Exercise brief: Here you must reproduce each line of the data exactly.

Records provided:
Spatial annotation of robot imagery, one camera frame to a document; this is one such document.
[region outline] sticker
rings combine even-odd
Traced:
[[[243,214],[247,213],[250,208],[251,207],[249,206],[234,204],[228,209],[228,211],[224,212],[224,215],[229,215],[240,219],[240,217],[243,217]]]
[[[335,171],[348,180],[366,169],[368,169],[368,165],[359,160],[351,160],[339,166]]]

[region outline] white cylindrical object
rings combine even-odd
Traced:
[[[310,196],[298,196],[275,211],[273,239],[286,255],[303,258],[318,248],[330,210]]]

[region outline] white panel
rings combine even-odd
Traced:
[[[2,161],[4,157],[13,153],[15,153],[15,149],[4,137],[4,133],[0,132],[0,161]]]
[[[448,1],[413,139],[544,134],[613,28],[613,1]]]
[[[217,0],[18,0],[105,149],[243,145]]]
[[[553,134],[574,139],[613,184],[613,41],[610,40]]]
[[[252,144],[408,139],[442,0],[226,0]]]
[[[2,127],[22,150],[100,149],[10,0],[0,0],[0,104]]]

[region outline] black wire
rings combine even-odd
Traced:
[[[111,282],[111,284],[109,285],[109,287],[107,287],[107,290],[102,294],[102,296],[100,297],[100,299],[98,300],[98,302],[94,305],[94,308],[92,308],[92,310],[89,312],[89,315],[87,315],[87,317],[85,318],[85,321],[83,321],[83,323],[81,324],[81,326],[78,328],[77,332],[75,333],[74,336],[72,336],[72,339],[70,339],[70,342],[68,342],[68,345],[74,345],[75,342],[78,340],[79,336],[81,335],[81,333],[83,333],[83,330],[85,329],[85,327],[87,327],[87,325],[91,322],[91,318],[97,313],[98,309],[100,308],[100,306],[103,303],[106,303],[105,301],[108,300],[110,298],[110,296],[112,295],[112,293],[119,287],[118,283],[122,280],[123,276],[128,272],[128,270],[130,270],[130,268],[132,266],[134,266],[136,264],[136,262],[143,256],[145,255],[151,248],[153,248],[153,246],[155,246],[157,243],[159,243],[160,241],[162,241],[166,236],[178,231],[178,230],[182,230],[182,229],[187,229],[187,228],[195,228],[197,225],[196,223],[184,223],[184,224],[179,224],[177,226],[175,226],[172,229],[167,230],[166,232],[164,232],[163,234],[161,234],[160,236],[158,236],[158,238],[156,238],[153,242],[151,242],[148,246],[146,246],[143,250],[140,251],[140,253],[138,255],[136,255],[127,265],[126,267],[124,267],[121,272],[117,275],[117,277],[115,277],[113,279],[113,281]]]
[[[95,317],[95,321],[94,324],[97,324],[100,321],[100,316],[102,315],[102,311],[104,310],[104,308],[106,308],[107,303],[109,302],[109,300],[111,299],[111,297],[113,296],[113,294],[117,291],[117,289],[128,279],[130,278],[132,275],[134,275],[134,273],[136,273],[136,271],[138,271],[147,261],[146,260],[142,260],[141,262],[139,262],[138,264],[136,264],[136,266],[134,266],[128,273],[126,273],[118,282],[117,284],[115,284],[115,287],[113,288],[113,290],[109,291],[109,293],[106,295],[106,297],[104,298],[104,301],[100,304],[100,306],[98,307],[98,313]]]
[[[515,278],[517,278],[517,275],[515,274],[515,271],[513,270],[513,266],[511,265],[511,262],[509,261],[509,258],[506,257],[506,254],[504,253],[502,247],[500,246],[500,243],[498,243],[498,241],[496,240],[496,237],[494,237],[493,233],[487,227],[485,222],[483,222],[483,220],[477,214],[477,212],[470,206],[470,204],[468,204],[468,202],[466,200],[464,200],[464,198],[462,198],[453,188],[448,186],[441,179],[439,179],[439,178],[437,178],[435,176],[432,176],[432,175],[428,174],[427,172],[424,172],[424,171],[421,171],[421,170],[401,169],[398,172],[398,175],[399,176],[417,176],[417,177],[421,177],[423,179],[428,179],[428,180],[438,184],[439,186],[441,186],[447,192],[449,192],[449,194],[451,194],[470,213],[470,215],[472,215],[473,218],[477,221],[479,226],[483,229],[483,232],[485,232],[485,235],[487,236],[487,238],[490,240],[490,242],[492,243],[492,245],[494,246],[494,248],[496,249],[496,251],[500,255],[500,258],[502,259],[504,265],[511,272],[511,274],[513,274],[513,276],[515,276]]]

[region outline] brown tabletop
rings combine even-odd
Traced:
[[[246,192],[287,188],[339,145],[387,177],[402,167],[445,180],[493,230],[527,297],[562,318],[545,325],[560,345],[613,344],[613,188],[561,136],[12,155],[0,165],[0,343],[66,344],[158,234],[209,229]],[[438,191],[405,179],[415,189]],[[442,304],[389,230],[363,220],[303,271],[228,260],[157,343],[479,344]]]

Answer to this problem:
Spatial annotation of robot imagery, one camera frame to a document; this is one such document.
[region outline] sticker
rings combine even-odd
Traced:
[[[243,214],[247,213],[250,208],[251,207],[249,206],[234,204],[228,209],[228,211],[224,212],[224,215],[229,215],[240,219],[240,217],[243,217]]]
[[[335,171],[348,180],[366,169],[368,169],[368,165],[359,160],[351,160],[339,166]]]

[region outline] white cylindrical object
rings combine even-odd
Traced:
[[[310,196],[298,196],[275,211],[273,239],[286,255],[303,258],[318,248],[330,210]]]

[region outline] white panel
rings combine even-odd
Traced:
[[[2,161],[4,157],[13,153],[15,153],[15,149],[4,137],[4,133],[0,132],[0,161]]]
[[[448,1],[413,139],[544,134],[613,28],[613,1]]]
[[[217,0],[18,0],[105,149],[243,145]]]
[[[553,134],[574,139],[613,184],[613,41],[610,40]]]
[[[252,144],[408,139],[442,0],[226,0]]]
[[[2,127],[22,150],[100,149],[10,0],[0,0],[0,104]]]

[region outline] black wire
rings combine even-odd
Traced:
[[[111,282],[111,284],[109,285],[109,287],[107,287],[107,290],[102,294],[102,296],[100,297],[100,299],[98,300],[98,302],[94,305],[94,308],[92,308],[92,310],[89,312],[89,315],[87,315],[87,317],[85,318],[85,321],[83,321],[83,323],[81,324],[81,326],[78,328],[77,332],[75,333],[74,336],[72,336],[72,339],[70,339],[70,342],[68,342],[68,345],[74,345],[75,342],[78,340],[79,336],[81,335],[81,333],[83,333],[83,330],[85,329],[85,327],[87,327],[87,325],[91,322],[91,318],[97,313],[98,309],[100,308],[100,306],[103,303],[106,303],[105,301],[108,300],[110,298],[110,296],[112,295],[112,293],[119,287],[118,283],[122,280],[123,276],[128,272],[128,270],[130,270],[130,268],[132,266],[134,266],[136,264],[136,262],[143,256],[145,255],[151,248],[153,248],[153,246],[155,246],[157,243],[159,243],[160,241],[162,241],[166,236],[178,231],[178,230],[182,230],[182,229],[187,229],[187,228],[195,228],[197,225],[196,223],[184,223],[184,224],[179,224],[177,226],[175,226],[172,229],[167,230],[166,232],[164,232],[163,234],[161,234],[160,236],[158,236],[158,238],[156,238],[153,242],[151,242],[148,246],[146,246],[143,250],[140,251],[140,253],[138,255],[136,255],[127,265],[126,267],[124,267],[121,272],[117,275],[117,277],[115,277],[113,279],[113,281]]]
[[[95,317],[95,321],[94,324],[97,324],[100,321],[100,316],[102,315],[102,311],[104,310],[104,308],[106,308],[107,303],[109,302],[109,300],[111,299],[111,297],[113,296],[113,294],[117,291],[117,289],[128,279],[130,278],[132,275],[134,275],[134,273],[136,273],[136,271],[138,271],[147,261],[146,260],[142,260],[141,262],[139,262],[138,264],[136,264],[136,266],[134,266],[128,273],[126,273],[118,282],[117,284],[115,284],[115,287],[113,288],[113,290],[109,291],[109,293],[106,295],[106,297],[104,298],[104,301],[100,304],[100,306],[98,307],[98,313]]]
[[[515,278],[517,278],[517,275],[515,274],[515,271],[513,270],[513,266],[511,265],[511,262],[509,261],[509,258],[506,257],[506,254],[504,253],[502,247],[500,246],[500,243],[498,243],[498,241],[496,240],[496,237],[494,237],[493,233],[487,227],[485,222],[483,222],[483,220],[477,214],[477,212],[470,206],[470,204],[468,204],[468,202],[466,200],[464,200],[464,198],[462,198],[453,188],[448,186],[441,179],[439,179],[439,178],[437,178],[435,176],[432,176],[432,175],[428,174],[427,172],[424,172],[424,171],[421,171],[421,170],[401,169],[398,172],[398,175],[399,176],[417,176],[417,177],[421,177],[423,179],[428,179],[428,180],[438,184],[439,186],[441,186],[447,192],[449,192],[449,194],[451,194],[470,213],[470,215],[472,215],[473,218],[477,221],[479,226],[483,229],[483,232],[485,232],[485,235],[487,236],[487,238],[490,240],[490,242],[492,243],[492,245],[494,246],[494,248],[496,249],[496,251],[500,255],[500,258],[502,259],[504,265],[511,272],[511,274],[513,274],[513,276],[515,276]]]

[region outline] brown tabletop
rings combine even-odd
Traced:
[[[246,192],[287,188],[339,145],[387,177],[402,167],[445,180],[493,230],[527,297],[562,318],[545,325],[560,345],[613,344],[613,188],[561,136],[12,155],[0,165],[0,343],[66,344],[158,234],[209,229]],[[438,191],[405,179],[415,189]],[[442,304],[389,230],[363,220],[303,271],[228,260],[157,343],[479,344]]]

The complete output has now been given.